Souvent comparés au PRP (plasma piche en plaquettes), les exosomes partagent des mécanismes similaires, mais offrent une action plus ciblée et intense. «Les exosomes contiennent des molécules de signalisation spécifiques. Contrairement au PRP, ils ne nécessitent pas de prélèvement sanguin et leurs résultats sont souvent plus cohérents», précise Kevin Steinberg. Une piste particulièrement prometteuse réside pourtant dans l’extraction des exosomes à partir des plaquettes de sang d’un individu. «Nous pouvons isoler les exosomes d’une personne dans son sang, que l’on injecte ensuite dans le derme», détaille Sophie Menkes. Cette avancée ouvre la voie à des soins sur mesure d’une tout autre dimension.
Des perspectives prometteuses
On entend également murmurer que les exosomes pourraient à terme remplacer les traitements au botox. Pourtant, cette idée demeure scientifiquement infondée. «Le botox agit en décontractant les muscles. Les exosomes, eux, favorisent la régénération cellulaire. Ce sont deux processus entièrement distincts», explique le médecin zurichois. Même logique pour les produits de comblement, tels que ceux utilisés pour les cernes. «Pour combler, il faut du volume. Or, un exosome ne crée pas de volume.

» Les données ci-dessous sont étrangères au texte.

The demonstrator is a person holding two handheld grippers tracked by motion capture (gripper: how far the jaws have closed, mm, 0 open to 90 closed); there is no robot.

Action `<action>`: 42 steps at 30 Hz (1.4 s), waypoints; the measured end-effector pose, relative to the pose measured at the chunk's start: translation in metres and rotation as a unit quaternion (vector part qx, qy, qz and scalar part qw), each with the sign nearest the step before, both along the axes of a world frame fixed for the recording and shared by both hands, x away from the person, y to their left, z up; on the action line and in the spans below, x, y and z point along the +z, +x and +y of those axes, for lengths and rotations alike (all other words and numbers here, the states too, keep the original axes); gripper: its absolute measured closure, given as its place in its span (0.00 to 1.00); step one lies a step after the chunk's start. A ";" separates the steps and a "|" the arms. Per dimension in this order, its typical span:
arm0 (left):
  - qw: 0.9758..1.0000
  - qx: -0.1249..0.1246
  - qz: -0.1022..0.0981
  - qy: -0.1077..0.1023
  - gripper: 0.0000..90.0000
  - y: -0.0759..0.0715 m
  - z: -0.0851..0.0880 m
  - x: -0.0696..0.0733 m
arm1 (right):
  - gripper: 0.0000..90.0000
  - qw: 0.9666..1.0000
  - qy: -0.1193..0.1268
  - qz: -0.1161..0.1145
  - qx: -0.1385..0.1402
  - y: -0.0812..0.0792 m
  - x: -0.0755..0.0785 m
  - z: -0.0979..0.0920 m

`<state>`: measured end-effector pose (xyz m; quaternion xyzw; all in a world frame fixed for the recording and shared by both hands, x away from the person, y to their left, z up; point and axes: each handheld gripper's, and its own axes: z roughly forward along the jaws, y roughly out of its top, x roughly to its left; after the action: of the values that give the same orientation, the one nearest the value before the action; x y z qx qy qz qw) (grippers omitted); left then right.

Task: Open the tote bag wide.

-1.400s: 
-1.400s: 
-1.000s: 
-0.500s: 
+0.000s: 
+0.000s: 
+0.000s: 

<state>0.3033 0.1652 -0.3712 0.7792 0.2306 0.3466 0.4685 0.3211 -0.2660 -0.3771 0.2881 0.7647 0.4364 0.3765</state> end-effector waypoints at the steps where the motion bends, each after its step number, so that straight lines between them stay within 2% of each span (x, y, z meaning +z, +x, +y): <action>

Ce qu’il peut faire, c’est stimuler la production de collagène et d’élastine», confirme sa consœur de Genolier.
De plus, les applications des exosomes ne s’arrêtent pas à l’esthétique du visage. En matière de repousse capillaire, les résultats impressionnent déjà. Des usages plus intimes sont également en développement, notamment pour la régénération de la muqueuse vaginale. En médecine, les perspectives sont tout aussi fascinantes. «Ces petits transporteurs peuvent être utilisés pour délivrer des médicaments, y compris dans le cadre de chimiothérapies ou d’autres traitements contre le cancer. C’est la meilleure façon d’atteindre la cible. Plutôt que d’injecter directement un produit dans le sang, on le met dans un exosome qui va filer directement vers la cellule», se réjouit Sophie Menkes. Un minuscule organisme, dont les effets sont indéniablement d’une envergure bien plus grande.